Il secolo di Eli Wallach

Si è spento a 98 anni l’attore americano Eli Wallach. L’Italia e Sergio Leone cambiarono la sua carriera.

“Siete tornati per questo letamaio. Perché?”. Steso a terra, con le ultime forze, il feroce bandito Calvera lo chiede ai “Magnifici sette” (quelli rimasti), ma loro non sanno rispondere. Il capolavoro di John Sturges del 1960 è la “summa” di tutti i ruoli interpretati fino a quel momento da Eli Wallach. Non è solo un “cattivo”. Nella prima parte di carriera, i suoi personaggi sono più che altro “laidi”, incapaci di riconoscere l’esistenza di un codice morale diverso dal proprio interesse.

Il ghigno di traverso, lo sguardo potente ma equivoco, l’andatura strisciante che ricorda tanto quella di una jena, fin da subito lo legano a personaggi sinistri. L’Actor’s Studio innesta sulla sua innata presenza scenica uno stile recitativo che non arretra davanti a nessun eccesso (sapendo governarlo). Andandosene a 98 anni, sicuramente smentisce la cattiva fama del film “Gli spostati” (1961). Tutti i protagonisti a parte lui infatti, Marilyn Monroe, Clark Gable, Montgomery Clift, sono morti nel giro di poco tempo.

Fa parte di quella schiera di interpreti criminalmente ignorati dall’Academy, fino alla solita pezza dell’Oscar alla carriera nel 2011. Probabilmente lo vedremmo ne “Il Padrino” se Sergio Leone accettasse di dirigerlo. Coppola invece lo fa aspettare fino alla “Parte III” del 1990, la più convenzionale della trilogia. Lascia il segno anche in televisione, con “L’ora di Hitchcock” e impersonando Mr. Freeze nella celebre serie tv di Batman, con Adam West e Burt Ward.

Di origini polacco-ebraiche, diventa un prototipo del personaggio latino, sempre però declinato in chiave morbosa: latino sì, ma dal sangue freddo. Diventa l’interprete ideale per la drammaturgia “sudista”, accaldata e inquietante, di Tennessee Williams.

Nato a Brooklyn il 7 dicembre 1915, esordisce sul grande schermo a 43 anni, proprio su una sceneggiatura di Williams. In “Baby Doll” di Elia Kazan, uno dei film scandalo degli anni ’50, circuisce Carrol Baker, sposa minorenne del protagonista Karl Malden.

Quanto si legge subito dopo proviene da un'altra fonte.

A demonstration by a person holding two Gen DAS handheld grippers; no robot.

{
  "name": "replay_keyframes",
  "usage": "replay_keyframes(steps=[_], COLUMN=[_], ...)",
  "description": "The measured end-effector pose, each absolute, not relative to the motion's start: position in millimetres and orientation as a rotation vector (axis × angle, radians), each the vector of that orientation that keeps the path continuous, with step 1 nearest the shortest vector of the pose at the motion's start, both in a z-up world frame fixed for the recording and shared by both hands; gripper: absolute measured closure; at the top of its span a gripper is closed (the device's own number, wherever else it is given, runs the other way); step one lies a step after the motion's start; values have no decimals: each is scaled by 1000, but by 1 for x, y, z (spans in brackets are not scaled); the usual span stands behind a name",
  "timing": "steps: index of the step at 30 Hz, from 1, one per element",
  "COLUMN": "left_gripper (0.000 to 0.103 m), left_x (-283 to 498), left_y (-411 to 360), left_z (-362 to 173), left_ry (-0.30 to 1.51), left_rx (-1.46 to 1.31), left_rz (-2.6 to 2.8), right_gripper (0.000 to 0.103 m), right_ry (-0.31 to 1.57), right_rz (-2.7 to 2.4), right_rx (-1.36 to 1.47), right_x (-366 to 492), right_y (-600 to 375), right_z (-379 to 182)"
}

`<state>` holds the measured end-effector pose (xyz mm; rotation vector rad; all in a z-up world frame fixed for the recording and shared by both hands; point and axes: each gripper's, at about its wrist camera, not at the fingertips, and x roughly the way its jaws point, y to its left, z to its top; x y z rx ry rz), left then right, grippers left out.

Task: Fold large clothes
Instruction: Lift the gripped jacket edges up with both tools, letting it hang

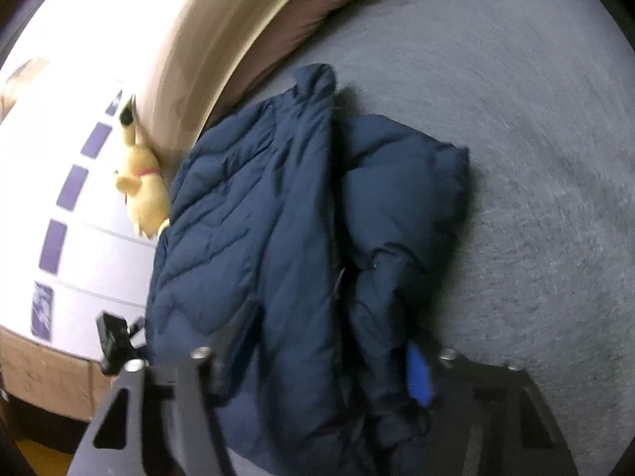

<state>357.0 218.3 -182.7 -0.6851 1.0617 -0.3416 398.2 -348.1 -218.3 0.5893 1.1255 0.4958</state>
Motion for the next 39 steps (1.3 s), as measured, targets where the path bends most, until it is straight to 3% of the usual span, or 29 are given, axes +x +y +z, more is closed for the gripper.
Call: replay_keyframes(steps=[1, 2, 3, 5, 6, 8, 10, 12, 13, 15, 17, 23, 34, 39], left_gripper=[16, 32, 36, 37, 37, 33, 30, 31, 37, 62, 74, 86, 88, 89], left_x=[358, 355, 357, 358, 357, 361, 368, 368, 367, 364, 366, 364, 344, 314], left_y=[213, 206, 200, 196, 194, 186, 173, 169, 166, 161, 155, 131, 124, 131], left_z=[-182, -182, -182, -185, -184, -184, -186, -186, -185, -180, -172, -144, -85, -34], left_ry=[1067, 1074, 1081, 1081, 1079, 1077, 1071, 1070, 1071, 1074, 1073, 1047, 920, 813], left_rx=[-653, -621, -597, -572, -553, -542, -539, -524, -506, -483, -463, -334, -265, -260], left_rz=[-325, -312, -316, -297, -285, -267, -262, -254, -249, -249, -238, -172, -166, -179], right_gripper=[51, 53, 53, 52, 45, 21, 20, 28, 43, 60, 71, 77, 80, 81], right_ry=[1121, 1117, 1116, 1126, 1132, 1147, 1153, 1138, 1143, 1157, 1154, 1107, 1016, 937], right_rz=[499, 502, 504, 491, 487, 496, 494, 480, 487, 502, 504, 498, 529, 578], right_rx=[576, 563, 556, 536, 541, 564, 587, 614, 602, 576, 527, 398, 304, 300], right_x=[397, 396, 396, 397, 398, 404, 408, 410, 410, 410, 410, 402, 379, 358], right_y=[-348, -348, -349, -346, -344, -338, -335, -332, -329, -320, -313, -296, -274, -277], right_z=[-216, -214, -213, -214, -215, -218, -225, -227, -227, -222, -210, -161, -92, -46])
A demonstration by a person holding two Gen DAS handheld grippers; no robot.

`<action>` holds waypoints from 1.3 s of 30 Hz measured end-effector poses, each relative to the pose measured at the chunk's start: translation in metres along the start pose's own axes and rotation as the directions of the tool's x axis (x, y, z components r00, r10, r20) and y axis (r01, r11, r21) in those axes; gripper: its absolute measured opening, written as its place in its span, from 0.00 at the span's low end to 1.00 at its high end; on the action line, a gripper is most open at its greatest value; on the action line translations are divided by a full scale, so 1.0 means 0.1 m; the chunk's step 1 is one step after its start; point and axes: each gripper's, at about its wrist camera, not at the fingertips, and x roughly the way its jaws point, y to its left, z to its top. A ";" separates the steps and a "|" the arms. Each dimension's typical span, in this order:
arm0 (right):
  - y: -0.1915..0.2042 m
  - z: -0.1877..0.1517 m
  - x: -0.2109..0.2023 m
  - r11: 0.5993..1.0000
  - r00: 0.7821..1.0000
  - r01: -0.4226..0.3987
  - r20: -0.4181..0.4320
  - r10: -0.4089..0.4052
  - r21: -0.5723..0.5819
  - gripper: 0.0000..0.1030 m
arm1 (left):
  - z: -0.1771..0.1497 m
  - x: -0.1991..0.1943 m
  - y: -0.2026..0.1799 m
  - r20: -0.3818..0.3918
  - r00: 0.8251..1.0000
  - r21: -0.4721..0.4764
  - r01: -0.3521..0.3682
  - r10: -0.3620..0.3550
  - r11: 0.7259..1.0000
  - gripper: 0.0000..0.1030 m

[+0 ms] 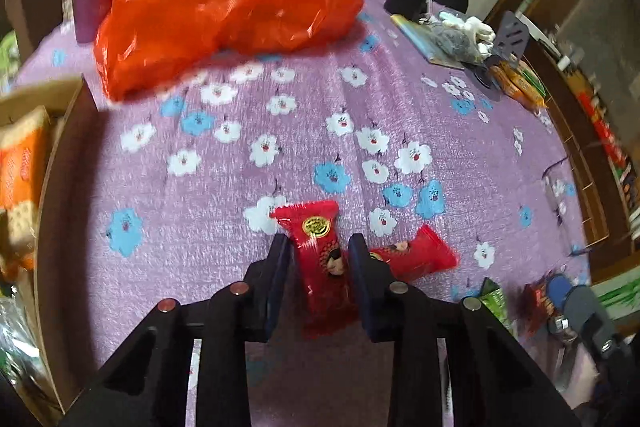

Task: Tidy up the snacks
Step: 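Grasp the small red packet on the table with the right tool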

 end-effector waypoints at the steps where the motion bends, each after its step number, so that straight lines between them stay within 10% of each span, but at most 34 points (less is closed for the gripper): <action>1: 0.00 0.00 0.00 1.000 1.000 0.001 0.001 -0.001 -0.001 0.49 | -0.01 0.00 -0.02 0.003 1.000 0.023 -0.010 0.010 1.000 0.28; 11: 0.05 -0.01 0.04 1.000 1.000 -0.020 -0.015 0.020 -0.016 0.49 | -0.39 -0.32 0.29 0.073 0.997 0.069 -0.020 0.015 0.997 0.18; 18: 0.16 -0.11 0.31 0.976 0.970 -0.190 -0.135 0.204 0.105 0.49 | -0.31 -0.49 0.39 0.210 0.978 0.050 -0.023 0.012 0.999 0.18; 32: 0.55 0.07 1.01 0.973 0.949 0.226 -0.235 -0.212 0.036 0.47 | -0.28 -0.77 0.59 0.291 0.957 -0.005 0.005 -0.003 1.000 0.18; 39: 0.73 -0.11 1.20 0.939 0.920 0.267 -0.232 -0.315 -0.217 0.20 | -0.29 -0.81 0.60 0.302 0.953 -0.009 0.005 -0.002 1.000 0.18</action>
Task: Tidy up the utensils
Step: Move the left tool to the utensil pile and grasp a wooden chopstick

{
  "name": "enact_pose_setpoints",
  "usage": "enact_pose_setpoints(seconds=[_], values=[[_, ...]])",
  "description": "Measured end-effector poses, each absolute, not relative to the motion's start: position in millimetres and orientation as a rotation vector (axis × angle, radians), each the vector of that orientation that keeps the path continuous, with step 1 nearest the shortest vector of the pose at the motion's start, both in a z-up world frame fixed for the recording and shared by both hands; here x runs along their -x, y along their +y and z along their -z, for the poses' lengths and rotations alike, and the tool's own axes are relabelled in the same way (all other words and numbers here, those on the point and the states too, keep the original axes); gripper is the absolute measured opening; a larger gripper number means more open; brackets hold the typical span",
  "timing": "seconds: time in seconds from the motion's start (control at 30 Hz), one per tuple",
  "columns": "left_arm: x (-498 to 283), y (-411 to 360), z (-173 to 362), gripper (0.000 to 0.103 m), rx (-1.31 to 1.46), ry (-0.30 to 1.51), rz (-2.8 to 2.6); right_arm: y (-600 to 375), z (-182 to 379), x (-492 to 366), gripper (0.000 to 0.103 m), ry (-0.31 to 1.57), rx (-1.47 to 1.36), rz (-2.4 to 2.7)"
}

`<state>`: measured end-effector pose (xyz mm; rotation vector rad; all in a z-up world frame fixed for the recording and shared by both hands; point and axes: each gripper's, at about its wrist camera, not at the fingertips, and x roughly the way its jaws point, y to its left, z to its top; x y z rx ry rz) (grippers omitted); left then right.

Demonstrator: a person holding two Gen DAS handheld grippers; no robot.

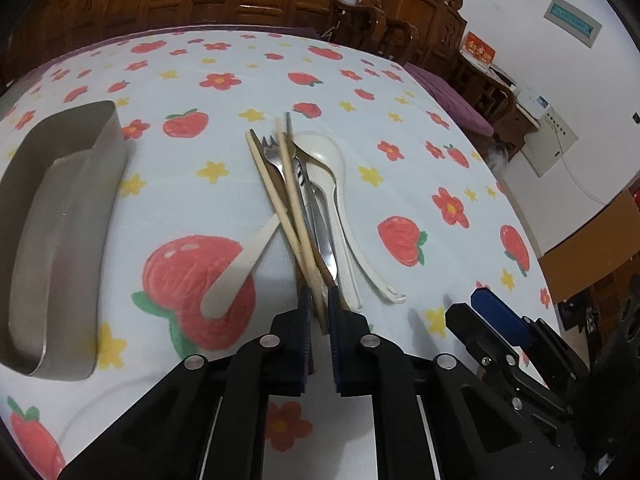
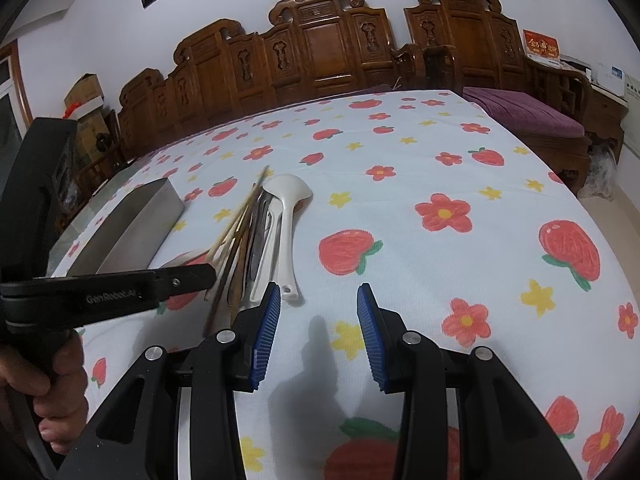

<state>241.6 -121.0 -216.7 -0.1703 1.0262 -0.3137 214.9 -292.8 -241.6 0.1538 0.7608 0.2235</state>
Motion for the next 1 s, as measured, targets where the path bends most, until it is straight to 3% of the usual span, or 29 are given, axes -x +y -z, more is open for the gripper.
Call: enact_pose_setpoints(seconds=[0.9,1.0], values=[[-196,-64,173,0.004,0.013,0.84,0.288,-208,240,-235,0.042,0.779,0.0,-0.392],[-194,-60,172,0.004,0.019,0.835,0.289,-200,245,-240,0.034,0.796,0.03,-0.394]])
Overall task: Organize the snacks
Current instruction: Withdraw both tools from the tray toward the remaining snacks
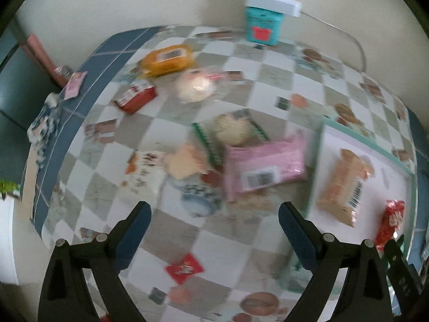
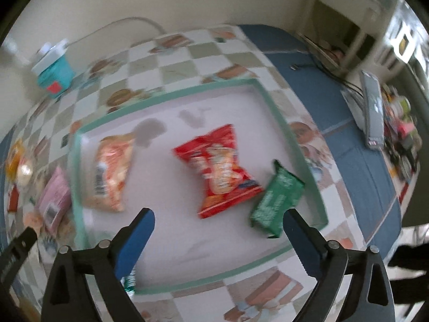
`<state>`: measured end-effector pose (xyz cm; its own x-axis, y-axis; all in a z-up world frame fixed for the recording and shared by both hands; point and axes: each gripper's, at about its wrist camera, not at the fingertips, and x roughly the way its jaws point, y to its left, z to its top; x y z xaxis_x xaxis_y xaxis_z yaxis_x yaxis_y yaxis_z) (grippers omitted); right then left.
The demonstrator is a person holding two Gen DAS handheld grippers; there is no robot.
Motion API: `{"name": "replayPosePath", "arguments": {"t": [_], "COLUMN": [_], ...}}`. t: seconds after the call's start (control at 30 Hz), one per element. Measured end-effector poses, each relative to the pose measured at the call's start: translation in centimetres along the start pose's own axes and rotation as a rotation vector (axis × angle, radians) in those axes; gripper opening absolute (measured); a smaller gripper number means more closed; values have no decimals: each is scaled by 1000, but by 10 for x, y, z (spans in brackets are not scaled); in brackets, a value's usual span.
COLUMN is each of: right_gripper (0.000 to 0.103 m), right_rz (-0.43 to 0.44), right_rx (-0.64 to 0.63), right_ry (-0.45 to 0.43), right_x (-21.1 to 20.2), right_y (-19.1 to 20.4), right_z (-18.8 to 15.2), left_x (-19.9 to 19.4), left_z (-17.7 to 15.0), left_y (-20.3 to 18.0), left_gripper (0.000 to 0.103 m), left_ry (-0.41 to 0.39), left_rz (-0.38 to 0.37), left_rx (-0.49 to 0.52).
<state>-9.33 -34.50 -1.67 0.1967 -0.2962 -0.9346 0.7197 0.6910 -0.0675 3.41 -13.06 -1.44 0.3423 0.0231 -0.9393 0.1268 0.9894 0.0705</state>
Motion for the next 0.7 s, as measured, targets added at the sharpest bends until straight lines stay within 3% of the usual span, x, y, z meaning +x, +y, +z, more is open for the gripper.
{"name": "replayPosePath", "arguments": {"t": [0.4, 0.7], "right_gripper": [103, 103], "right_rz": [32, 64], "right_rx": [-127, -151], "right_ry": [-15, -26], "right_x": [-9, -16], "right_y": [53, 72], "right_z": [-15, -20], "left_x": [4, 7], "left_z": [18, 24], "left_y": [82, 110], "left_gripper": [96, 96], "left_ry": [0, 15], "left_rz": [17, -17], "left_rx": [-149, -153]}}
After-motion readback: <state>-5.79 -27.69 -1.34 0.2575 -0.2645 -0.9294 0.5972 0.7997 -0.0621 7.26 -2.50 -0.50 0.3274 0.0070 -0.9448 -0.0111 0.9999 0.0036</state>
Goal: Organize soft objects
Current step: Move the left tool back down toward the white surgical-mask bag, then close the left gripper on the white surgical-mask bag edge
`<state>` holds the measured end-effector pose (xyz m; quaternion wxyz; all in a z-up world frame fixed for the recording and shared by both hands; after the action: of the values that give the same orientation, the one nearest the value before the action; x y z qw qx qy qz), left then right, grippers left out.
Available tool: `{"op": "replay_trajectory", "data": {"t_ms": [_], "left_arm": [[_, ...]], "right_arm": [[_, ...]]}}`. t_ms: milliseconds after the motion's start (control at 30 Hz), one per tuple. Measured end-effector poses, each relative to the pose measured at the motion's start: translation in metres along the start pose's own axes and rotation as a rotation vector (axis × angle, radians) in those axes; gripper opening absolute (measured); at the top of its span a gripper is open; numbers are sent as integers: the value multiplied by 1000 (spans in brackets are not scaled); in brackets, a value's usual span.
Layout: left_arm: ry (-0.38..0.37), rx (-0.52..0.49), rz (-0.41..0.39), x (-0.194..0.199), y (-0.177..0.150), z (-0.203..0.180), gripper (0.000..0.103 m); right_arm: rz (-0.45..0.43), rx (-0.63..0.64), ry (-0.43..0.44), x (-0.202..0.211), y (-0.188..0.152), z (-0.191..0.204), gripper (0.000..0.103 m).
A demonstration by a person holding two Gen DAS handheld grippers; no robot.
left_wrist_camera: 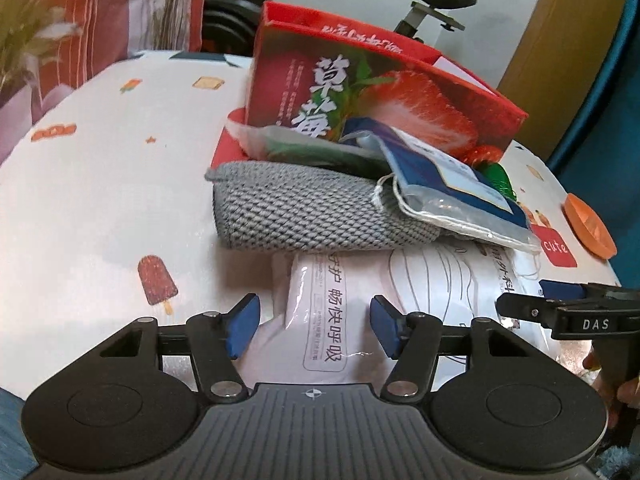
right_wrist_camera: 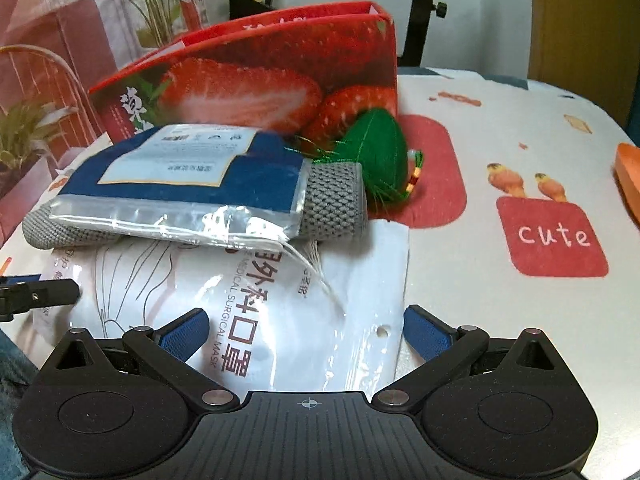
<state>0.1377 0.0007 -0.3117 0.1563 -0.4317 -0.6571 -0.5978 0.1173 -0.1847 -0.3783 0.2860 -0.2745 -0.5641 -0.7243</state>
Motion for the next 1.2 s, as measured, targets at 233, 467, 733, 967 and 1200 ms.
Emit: {"op": "replay_trajectory", "data": {"t_ms": [233, 467, 733, 967, 1200], "left_arm": [[-20, 18, 14, -4, -4, 1, 63], [-18, -19, 24, -7, -4, -5, 70], [-51, 32, 133, -18, 18, 0, 69], [-40, -4, 136, -28, 32, -4, 63], [-23, -48, 97, -31, 21, -19, 64]], "right_arm": [[0, 13, 19, 0, 0, 3, 103], [4, 42, 43, 0, 0, 11, 103], [2, 59, 53, -1, -2, 14, 103], [1, 63, 53, -2, -1, 14, 103], [-2, 55, 68, -1, -1, 14, 101]]}}
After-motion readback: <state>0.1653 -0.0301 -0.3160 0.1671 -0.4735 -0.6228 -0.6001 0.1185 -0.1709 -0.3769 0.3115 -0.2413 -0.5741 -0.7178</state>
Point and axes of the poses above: each gripper's, at about its wrist camera, not at the fingertips, and x roughly against the way its jaws point, z to its left, y to its top, the point moved 5 cm from there along -x, roughly the way its jaws point, and after that the axes turned 1 degree about x, right-handed, at the moved point
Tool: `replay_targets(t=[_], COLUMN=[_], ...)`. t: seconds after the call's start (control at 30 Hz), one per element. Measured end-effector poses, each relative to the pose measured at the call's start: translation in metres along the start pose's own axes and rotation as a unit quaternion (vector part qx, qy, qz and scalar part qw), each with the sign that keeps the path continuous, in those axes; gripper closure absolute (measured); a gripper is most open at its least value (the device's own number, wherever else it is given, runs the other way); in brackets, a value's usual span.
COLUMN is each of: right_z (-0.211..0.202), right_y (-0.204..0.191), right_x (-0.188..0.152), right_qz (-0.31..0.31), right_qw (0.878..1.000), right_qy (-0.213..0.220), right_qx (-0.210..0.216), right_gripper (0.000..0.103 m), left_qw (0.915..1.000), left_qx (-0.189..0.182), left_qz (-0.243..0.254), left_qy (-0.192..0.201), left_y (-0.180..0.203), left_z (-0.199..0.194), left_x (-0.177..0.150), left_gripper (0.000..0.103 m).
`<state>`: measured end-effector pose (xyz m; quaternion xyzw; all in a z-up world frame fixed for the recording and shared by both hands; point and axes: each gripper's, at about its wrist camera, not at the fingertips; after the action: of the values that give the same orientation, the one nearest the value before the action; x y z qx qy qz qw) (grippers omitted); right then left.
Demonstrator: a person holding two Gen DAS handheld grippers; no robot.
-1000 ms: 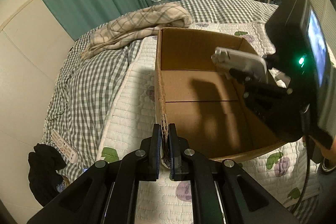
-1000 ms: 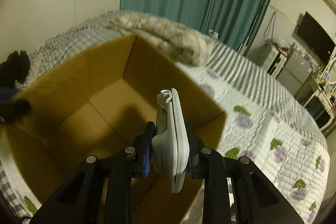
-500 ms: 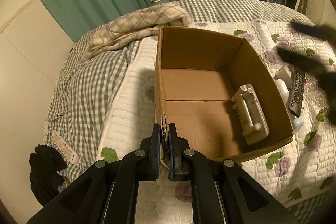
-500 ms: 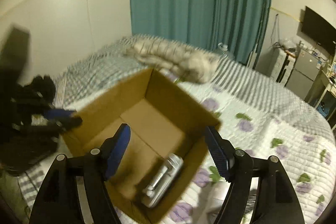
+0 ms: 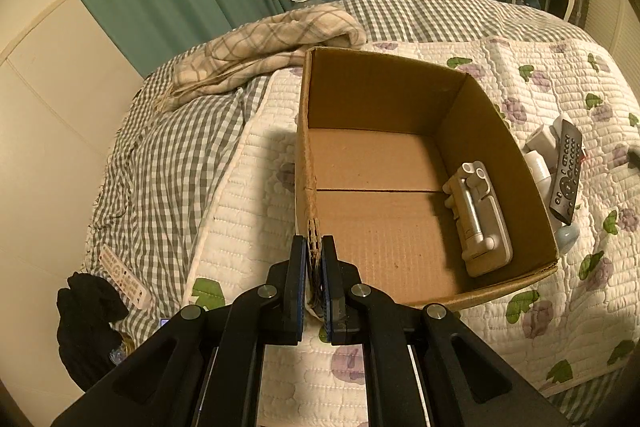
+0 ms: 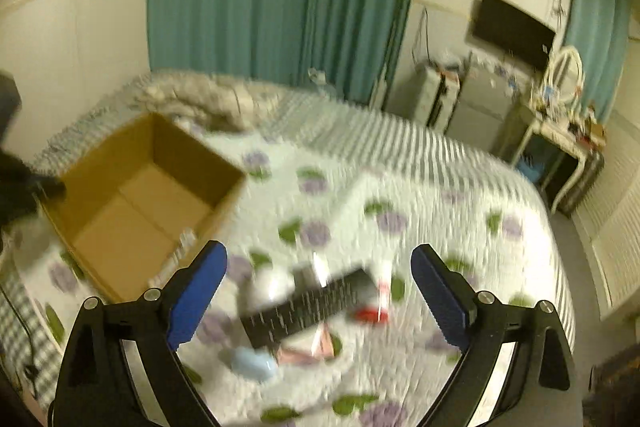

eli wallach oscarE’ l’Italia a cambiare la sua carriera e, in parte, la sua fisionomia attoriale. Dopo aver reso Clint Eastwood un “Arlecchino servitore di due padroni” taciturno e fumatore di sigaro in “Per un pugno di dollari”, nel 1966, con “Il buono, il brutto, il cattivo” Sergio Leone trasforma Wallach in un “Pulcinella” imprecante e dal grilletto facile.

Sempre in Italia, l’attore continua ad allontanarsi dai personaggi cupi degli inizi con un altro western, il sottovalutatissimo “I quattro dell’Ave Maria” (1968). Messo a confronto con gli emergenti Bud Spencer e Terence Hill, grazie anche al grande intuito del regista Giuseppe Colizzi, il 53enne re del palcoscenico influisce non poco sull’assetto definitivo di una delle coppie più importanti della storia del cinema.

Naturalmente, nella sua sconfinata carriera, ci piace ricordarlo soprattutto per il personaggio di Tuco, che monopolizza il film di Leone e che, come una maschera eduardiana, è sfrontato, chiassoso, comico perché ha alle spalle fame e povertà.

Ne “Il buono, il brutto, il cattivo”, Tuco Benedicto Pacifico Juan Maria Ramirez ruba l’identità (peraltro già falsa) a Bill Carson. E noi, che l’abbiamo rubata a lui, siamo qui a sperare che la cosa non lo offenda troppo.